- WORK INSTRUCTIONS: Read through the material below and copy each line in which the word "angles" occurs.

- STORED DATA:
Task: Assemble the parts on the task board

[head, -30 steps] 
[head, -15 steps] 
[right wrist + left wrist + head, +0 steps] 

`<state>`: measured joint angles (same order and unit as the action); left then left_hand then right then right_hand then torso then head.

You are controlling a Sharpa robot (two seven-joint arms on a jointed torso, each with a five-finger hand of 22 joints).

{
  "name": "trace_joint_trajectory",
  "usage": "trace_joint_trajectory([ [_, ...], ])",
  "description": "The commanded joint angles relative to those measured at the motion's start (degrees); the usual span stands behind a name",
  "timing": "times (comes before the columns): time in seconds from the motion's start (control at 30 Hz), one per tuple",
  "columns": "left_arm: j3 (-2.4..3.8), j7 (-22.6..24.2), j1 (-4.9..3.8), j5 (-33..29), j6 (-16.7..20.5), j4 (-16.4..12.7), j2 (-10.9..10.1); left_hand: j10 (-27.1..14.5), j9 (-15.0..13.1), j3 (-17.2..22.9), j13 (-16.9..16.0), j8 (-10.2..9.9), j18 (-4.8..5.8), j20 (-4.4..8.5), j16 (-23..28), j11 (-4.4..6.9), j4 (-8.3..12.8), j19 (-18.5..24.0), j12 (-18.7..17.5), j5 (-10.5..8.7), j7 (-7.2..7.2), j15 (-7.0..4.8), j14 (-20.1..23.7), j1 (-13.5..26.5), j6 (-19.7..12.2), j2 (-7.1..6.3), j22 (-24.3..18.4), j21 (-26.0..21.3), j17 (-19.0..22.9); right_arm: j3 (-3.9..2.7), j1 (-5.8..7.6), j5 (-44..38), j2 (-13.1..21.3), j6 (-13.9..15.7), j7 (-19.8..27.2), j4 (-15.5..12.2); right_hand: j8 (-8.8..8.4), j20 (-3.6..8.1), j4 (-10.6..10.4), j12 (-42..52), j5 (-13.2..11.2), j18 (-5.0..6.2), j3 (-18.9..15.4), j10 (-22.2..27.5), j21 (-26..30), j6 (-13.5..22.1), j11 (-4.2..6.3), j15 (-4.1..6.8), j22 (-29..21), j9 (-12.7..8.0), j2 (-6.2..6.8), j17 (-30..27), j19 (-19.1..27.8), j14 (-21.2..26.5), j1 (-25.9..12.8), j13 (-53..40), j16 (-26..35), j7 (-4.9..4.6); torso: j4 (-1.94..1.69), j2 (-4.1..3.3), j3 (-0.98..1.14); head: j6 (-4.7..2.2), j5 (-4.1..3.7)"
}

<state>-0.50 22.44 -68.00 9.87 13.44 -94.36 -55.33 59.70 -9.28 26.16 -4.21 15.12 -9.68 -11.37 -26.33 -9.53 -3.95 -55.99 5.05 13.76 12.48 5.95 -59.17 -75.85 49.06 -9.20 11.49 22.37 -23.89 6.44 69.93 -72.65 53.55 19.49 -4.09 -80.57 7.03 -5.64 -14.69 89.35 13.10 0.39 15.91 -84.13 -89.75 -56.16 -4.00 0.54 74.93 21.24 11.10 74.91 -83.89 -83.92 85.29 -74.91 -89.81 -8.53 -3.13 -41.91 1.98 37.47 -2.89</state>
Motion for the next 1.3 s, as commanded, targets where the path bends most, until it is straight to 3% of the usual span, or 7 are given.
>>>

- ANSWER FOR THE TASK:
`<state>`: measured joint angles (same order and unit as the action); left then left_hand then right then right_hand then torso then head.
  "description": "The commanded joint angles relative to those measured at the motion's start (degrees); the usual span stands behind a name",

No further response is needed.